Estero. A lagoon with greater salinity at its head than its mouth, since evaporation exceeds precipitation there. Found on desert margins of the American southwest and in Mexico. Also can be called a Negative Estuary. (Source; Dictionary of ichthyology. 2009. Thanks to Heather Green).
Estuary English. This has a modern meaning, but Stilgoe talks of older for of language – ‘the marshland vocabulary, which local people living in marshy coastal needed and perpetuated as the negotiated daily life in these very distinctive, shifting and in some ways dangerous environments.

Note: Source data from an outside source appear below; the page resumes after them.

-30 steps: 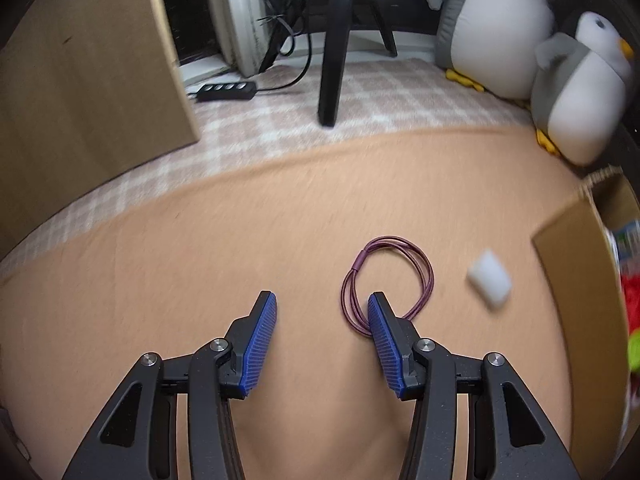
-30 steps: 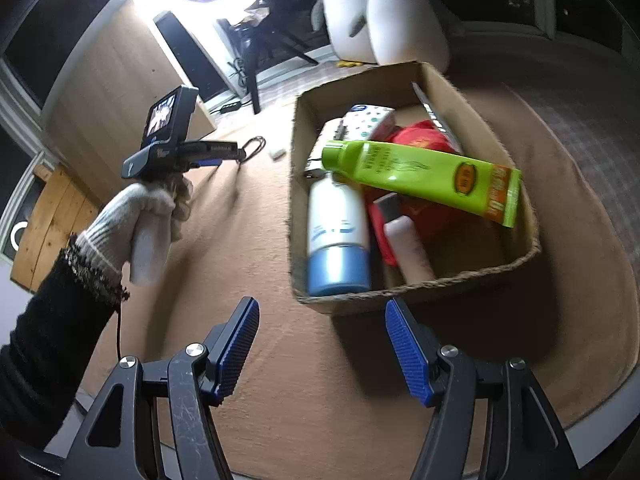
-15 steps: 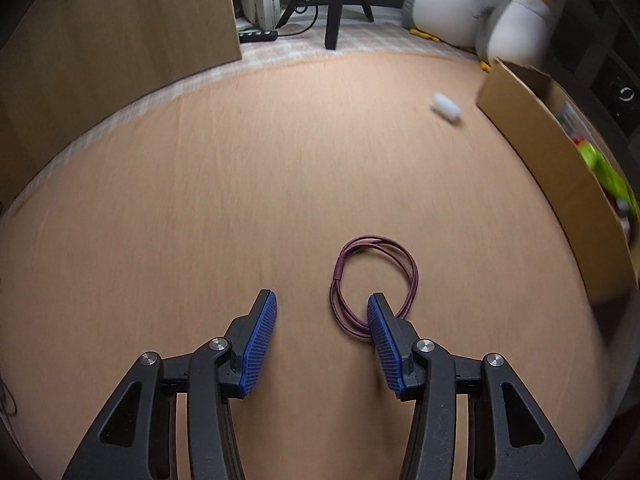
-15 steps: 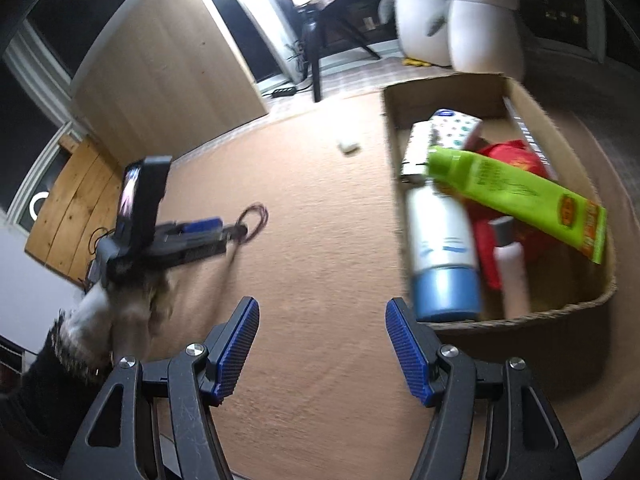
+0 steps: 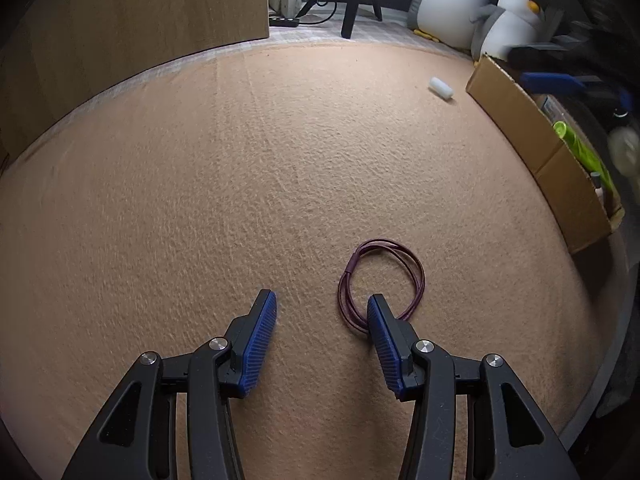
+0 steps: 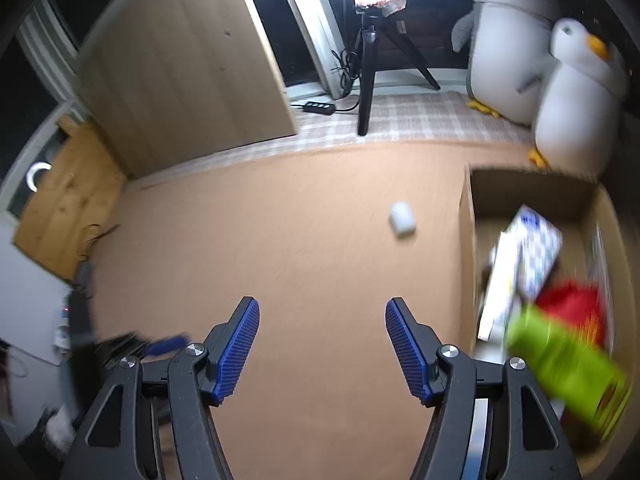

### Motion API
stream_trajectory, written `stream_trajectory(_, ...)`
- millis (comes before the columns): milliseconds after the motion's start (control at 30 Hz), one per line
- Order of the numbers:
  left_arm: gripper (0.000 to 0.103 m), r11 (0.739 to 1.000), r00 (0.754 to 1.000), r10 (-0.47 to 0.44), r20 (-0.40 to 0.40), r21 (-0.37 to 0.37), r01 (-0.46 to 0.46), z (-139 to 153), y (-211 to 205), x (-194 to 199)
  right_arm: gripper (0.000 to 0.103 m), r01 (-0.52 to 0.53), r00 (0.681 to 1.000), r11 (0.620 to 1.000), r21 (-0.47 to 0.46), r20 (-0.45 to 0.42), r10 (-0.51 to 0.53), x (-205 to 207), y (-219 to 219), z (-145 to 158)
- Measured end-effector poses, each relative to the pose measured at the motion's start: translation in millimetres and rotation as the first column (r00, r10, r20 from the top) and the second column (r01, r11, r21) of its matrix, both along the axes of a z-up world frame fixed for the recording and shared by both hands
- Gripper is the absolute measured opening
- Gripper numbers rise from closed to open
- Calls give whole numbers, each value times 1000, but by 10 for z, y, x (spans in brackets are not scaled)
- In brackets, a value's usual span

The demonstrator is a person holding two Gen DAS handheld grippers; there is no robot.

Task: Organize objects
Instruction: 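Move the left tool to the purple rubber band on the floor, then grasp the small white cap with the right tool while the left tool grasps the rubber band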

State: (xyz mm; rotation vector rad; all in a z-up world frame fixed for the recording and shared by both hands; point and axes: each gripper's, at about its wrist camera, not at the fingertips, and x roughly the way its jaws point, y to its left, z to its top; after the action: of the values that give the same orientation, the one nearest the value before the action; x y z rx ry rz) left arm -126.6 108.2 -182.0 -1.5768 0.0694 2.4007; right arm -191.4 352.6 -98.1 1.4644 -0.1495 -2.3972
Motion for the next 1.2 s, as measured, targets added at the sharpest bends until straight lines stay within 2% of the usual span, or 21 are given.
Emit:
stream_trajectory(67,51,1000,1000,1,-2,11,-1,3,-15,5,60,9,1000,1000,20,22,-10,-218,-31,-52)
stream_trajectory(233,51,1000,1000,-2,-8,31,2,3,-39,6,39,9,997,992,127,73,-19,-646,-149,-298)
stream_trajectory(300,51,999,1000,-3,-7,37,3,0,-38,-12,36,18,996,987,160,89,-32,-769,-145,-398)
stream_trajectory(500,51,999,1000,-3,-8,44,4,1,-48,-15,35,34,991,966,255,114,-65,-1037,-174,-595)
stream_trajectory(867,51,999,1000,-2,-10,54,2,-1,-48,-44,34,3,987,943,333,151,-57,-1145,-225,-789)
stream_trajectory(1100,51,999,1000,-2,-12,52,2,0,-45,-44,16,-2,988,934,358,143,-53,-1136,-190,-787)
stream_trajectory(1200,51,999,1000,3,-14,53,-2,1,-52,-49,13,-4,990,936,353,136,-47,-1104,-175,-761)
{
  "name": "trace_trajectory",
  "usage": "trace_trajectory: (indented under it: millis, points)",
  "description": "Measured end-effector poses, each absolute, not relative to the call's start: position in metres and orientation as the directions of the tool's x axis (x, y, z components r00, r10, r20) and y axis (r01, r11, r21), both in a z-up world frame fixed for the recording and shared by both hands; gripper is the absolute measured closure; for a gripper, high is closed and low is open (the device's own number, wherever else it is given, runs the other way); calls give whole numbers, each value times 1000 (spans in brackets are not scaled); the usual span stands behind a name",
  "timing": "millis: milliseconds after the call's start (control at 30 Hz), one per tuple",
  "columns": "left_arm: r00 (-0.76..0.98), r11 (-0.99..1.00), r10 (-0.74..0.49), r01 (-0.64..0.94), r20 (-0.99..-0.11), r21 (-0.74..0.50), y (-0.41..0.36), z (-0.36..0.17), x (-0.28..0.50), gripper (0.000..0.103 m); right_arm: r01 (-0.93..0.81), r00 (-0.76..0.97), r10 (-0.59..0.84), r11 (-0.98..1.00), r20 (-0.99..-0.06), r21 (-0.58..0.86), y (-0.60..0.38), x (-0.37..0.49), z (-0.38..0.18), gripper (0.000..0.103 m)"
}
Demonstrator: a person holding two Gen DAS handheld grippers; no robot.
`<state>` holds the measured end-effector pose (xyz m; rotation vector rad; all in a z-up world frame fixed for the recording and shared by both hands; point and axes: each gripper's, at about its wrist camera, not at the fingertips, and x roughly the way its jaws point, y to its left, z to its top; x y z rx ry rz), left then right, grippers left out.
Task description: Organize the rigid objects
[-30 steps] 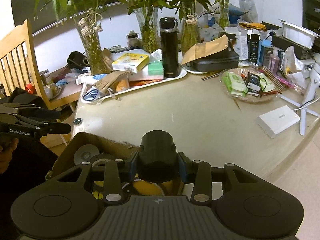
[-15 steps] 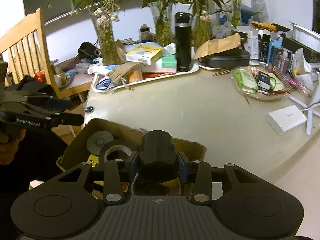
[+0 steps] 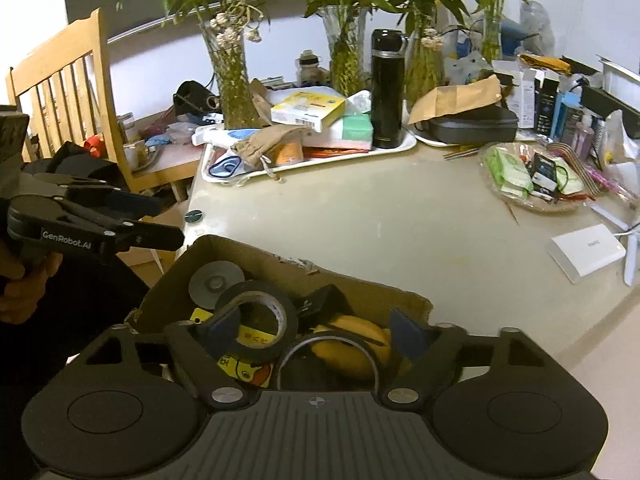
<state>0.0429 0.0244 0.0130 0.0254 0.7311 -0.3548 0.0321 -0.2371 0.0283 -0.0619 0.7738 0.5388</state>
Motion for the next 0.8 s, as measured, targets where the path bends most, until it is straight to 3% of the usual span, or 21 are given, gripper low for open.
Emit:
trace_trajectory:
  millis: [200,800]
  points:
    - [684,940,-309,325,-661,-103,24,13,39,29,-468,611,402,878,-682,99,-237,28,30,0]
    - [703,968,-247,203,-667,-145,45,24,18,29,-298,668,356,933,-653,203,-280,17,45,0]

Source, John R. Stilgoe, Shallow Water Dictionary. A Grounding in Estuary English (1994). Thanks to Heather Green for the above, by sending info on the Stilgoe book.
Fish Trap / Wier. Various forms of fish traps/wiers have been used for catching fish. They are structures such as stone enclosures, or wooden frames holding nets or baskets, which are built in accessible intertidal area and catch fish when the tide comes in and then falls again. The fish can then be collected at low tide. There is a video of a working commercial fish trap in The Bay of Fundy, Canada, here, which also supports ecological surveys of fish stocks, diversity etc . See also Putchers and Stilbaai Tidal Fish Traps.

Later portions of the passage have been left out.